Der würde nie mehr anrufen, dieser Schweinehund. Also würde sie ihn anrufen. Jetzt gleich.
»Sternberg hier … Hallo? Hallo? … Wer ist denn da?«
»Hier … ich bin’s … Paula.«
»Paula? Was willst du?«
»Also … Ich finde das schon traurig …«
»Was denn?«
»Dass ich dir keinen Anruf mehr wert bin.«
»Wieso?«
»An meinem Geburtstag …«
Knacken in der Leitung.
»Hallo? Simon?
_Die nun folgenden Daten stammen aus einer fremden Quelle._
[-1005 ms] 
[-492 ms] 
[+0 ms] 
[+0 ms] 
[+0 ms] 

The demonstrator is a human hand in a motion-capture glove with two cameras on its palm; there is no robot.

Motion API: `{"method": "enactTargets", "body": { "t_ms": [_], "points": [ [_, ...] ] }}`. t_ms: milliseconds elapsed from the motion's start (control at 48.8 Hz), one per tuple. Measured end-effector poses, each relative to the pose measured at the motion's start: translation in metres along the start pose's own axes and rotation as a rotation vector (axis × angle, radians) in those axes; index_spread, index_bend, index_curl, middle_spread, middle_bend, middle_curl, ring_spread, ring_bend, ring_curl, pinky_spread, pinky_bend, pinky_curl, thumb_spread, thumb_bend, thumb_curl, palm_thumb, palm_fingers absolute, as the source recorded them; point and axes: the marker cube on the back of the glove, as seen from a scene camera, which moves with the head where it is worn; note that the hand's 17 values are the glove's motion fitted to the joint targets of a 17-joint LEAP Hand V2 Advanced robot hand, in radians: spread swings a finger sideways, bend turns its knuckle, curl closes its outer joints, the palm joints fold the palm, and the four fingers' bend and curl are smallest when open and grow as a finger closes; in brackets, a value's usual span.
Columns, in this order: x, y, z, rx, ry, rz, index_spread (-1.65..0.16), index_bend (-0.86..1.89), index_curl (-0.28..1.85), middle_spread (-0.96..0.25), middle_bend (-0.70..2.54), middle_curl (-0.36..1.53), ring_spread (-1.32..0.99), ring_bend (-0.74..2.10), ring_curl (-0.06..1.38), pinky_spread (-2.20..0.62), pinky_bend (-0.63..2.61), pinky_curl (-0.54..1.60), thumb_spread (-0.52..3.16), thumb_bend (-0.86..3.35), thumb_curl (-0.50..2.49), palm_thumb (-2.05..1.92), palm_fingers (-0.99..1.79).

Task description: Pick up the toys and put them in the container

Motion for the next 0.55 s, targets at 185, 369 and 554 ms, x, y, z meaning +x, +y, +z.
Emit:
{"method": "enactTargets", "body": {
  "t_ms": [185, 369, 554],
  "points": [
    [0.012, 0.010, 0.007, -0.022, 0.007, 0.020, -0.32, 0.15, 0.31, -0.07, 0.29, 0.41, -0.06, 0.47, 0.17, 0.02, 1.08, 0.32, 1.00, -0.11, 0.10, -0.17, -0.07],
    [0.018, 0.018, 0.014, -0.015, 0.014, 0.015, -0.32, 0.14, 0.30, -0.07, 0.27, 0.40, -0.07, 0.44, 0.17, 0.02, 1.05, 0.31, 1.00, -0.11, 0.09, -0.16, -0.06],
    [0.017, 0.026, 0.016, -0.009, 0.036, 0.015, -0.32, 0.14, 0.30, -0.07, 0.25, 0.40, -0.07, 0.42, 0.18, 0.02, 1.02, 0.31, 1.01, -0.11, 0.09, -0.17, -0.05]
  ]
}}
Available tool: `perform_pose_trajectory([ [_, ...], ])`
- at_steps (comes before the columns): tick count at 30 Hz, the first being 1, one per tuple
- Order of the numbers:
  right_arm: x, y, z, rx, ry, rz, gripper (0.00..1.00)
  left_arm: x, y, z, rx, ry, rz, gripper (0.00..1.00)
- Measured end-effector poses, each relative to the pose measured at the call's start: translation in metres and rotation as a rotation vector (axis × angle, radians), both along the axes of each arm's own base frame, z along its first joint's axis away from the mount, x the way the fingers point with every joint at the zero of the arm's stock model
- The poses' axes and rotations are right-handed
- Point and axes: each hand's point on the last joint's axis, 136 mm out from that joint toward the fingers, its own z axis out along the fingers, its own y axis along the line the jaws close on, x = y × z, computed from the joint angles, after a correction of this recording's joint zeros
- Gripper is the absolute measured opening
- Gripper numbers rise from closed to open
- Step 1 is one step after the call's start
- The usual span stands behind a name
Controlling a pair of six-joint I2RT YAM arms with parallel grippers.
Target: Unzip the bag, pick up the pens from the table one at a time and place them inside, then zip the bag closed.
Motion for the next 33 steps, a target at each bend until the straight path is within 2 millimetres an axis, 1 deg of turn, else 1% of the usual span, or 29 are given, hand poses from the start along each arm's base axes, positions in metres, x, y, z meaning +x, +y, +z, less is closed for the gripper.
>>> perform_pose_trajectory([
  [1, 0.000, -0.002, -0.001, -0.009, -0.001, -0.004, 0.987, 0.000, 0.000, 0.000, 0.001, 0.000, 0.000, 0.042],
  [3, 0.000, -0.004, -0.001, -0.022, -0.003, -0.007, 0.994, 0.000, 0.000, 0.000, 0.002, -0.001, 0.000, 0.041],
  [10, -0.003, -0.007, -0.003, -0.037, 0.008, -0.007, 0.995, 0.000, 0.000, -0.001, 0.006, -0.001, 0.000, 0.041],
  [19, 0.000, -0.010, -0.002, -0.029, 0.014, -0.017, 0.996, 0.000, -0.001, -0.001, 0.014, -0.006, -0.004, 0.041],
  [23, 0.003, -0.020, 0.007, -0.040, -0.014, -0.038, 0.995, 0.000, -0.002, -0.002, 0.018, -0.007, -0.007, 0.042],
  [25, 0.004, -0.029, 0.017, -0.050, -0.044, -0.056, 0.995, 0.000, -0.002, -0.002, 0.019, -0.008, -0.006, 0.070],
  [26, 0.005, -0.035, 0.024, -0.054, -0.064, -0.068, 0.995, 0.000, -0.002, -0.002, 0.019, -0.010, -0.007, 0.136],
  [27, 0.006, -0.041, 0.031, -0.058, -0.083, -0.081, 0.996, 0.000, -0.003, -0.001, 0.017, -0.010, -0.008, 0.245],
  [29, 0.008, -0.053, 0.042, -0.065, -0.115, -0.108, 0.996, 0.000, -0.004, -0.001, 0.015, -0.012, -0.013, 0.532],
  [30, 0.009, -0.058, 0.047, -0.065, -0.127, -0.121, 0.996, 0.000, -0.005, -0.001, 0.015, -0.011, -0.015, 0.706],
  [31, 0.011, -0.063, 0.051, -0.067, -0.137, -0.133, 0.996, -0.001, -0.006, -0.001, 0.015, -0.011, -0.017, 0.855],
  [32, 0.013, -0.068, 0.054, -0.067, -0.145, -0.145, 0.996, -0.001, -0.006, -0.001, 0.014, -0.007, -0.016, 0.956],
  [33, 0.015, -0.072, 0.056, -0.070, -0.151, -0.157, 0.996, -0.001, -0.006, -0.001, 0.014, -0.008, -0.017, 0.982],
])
Bist du noch dran?«
»Ja, ich bin noch dran.«
»Jetzt sag doch was.«
»Paula, ich weiß nicht, was ich sagen soll. Glaubst du, dass mir noch nach Glückwünschen zumute ist?«
»Ich hab das alles nicht so gemeint. Versteh mich doch. Bitte.«
»Was soll ich verstehen?«
Wortlos hörte Simon zu. Schließlich sagte er: »Okay. Ich hab’s zur Kenntnis genommen.«
»Es tut mir leid. Wirklich.« Paulas Stimme kippte. »Verzeih mir. Bitte!«
»Lass uns ein andermal drüber reden. Ich bin im Moment nicht allein.«
»Wer ist denn bei dir?«
»Das tut doch nichts zur Sache, Paula.«
»Ich weiß, es ist Nikki. Es ist doch Nikki, oder?«
»Was fragst du, wenn du es sowieso weißt?«
Sie legte den Hörer auf. Ganz vorsichtig, ganz langsam. Dann griff sie nach der Rotweinflasche.